Hello, I found a strange error with intervals calculated from timestamp differences. When I run zeek with a script containing the following code:

event zeek_init() {
    local x: time = double_to_time(0.000002);
    local y: time = double_to_time(0.000001);
    local z = x-y;
    print z;
    print interval_to_double(z);
}

I get the expected output:

1.0 usec
0.000001

When I change the time to a more current date though, there is some kind of rounding error.

event zeek_init() {
    local x: time = double_to_time(1717676016.000002);
    local y: time = double_to_time(1717676016.000001);
    local z = x-y;
    print z;
    print interval_to_double(z);
}

output:

0.953674 usecs
9.5367431640625e-07

Does anyone know what is causing this issue or has an idea how to fix this? Originally I stumbled across this while inspecting the duration field in some conn.logs
Thanks in advance,
Timo

Floating point numbers like double (or time which in Zeek really is just a type wrapping a double) cannot always exactly represent decimal numbers. This is a general issue of floating point numbers in many languages.

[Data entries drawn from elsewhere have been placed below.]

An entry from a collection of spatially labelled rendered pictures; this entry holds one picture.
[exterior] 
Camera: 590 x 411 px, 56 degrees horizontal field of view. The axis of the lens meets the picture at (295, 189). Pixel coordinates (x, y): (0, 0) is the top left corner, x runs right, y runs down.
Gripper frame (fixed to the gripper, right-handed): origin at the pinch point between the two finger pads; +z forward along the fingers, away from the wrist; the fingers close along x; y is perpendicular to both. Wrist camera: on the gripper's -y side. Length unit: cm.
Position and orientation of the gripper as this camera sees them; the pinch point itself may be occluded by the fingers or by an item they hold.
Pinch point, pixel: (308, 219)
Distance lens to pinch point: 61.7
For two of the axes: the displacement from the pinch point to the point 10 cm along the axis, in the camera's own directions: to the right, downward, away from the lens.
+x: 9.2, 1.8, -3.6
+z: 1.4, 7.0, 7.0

In this particular case none of the numbers can be represented exactly, but 0.000002 and 0.000001 have lots of zeros so there is enough remaining capacity to get the floating point representation close to the decimal values (in absolute terms); 1717676016.000002 and 1717676016.000001 on the other hand have much less room for that so in absolute terms their deviation is bigger.

1 Like

Thanks for your answer. One small followup question:
like I said I got confused when I saw the value 9.5367431640625e-07 in the duration field of a conn.log. The timestamp field of the same log entry has microsecond precision. I assume the duration gets calculated from this timestamp and the one from the last packet in this connection or something similar. Is there a reason the value for the duration suggests much higher precision? I also noticed this is only the case when using logs in JSON format. When using logs in tsv format the duration value is rounded to 6 decimals which matches the accuracy of the timestamp.

AFAICT the output format of double values is unrelated to their actual precision (which would depend on how the values were calculated), and instead simply due to different rendering. The default formatter explicit limits to six decimal places while for JSON output no limitation is put in place.